Prompt:
When a line below contains the string "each", show that line.
::: Data extract :::
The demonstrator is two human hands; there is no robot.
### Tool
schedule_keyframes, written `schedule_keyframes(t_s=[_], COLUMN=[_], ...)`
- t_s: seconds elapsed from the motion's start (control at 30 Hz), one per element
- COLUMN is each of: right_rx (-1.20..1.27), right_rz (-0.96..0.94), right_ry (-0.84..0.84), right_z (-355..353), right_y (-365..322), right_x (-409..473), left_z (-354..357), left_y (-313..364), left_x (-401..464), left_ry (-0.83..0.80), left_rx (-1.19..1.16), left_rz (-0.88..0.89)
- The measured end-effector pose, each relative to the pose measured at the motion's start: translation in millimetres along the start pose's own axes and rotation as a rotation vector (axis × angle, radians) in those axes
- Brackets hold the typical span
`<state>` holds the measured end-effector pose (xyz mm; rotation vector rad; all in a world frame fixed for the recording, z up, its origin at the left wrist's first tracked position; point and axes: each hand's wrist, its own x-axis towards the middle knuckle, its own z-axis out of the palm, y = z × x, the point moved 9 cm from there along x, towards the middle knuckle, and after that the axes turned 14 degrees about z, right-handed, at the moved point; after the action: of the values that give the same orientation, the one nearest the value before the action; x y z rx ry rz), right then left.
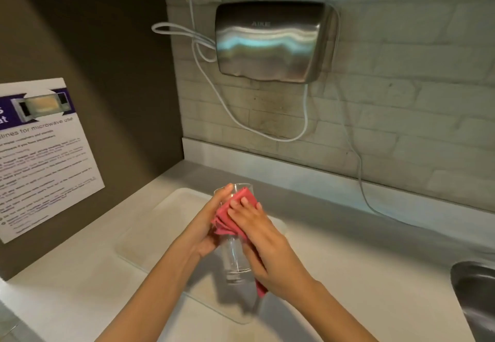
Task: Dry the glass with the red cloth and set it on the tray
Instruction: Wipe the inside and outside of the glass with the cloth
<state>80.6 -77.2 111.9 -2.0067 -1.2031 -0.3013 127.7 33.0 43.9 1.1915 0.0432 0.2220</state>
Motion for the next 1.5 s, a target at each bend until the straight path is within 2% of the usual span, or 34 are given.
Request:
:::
Response for this exercise:
- COLUMN is each of: right_rx (-1.20..1.27), right_rz (-0.96..0.94), right_ry (-0.84..0.84), right_z (-355..353), right_y (-365..322), right_x (-409..473), left_z (-354..357), left_y (-313..364), left_x (-401..464), left_ry (-0.83..0.80), left_rx (-1.19..1.16), left_rz (-0.88..0.89)
- The measured end-effector pose, each relative to the pose measured at the motion's start: translation in millimetres along the start pose's own axes and rotation as a rotation vector (axis × angle, radians) in those axes
`<state>` holds the measured end-effector pose (xyz mm; rotation vector rad; all in a world frame fixed for the recording, z up, its origin at the left wrist's first tracked position; point and axes: each hand's wrist, its own x-axis towards the middle knuckle, its own z-axis out of the palm, y = z × x, the point moved 9 cm from there along x, towards the middle knuckle, and after that the axes turned 14 degrees about z, right-handed, at the moved point; after the action: of the values that give the same orientation, the one nearest the value before the action; x y z rx ry rz), right then left.
Motion for the next 1.5 s, a target at each bend until the straight path is within 2% of the usual span, or 34 are given.

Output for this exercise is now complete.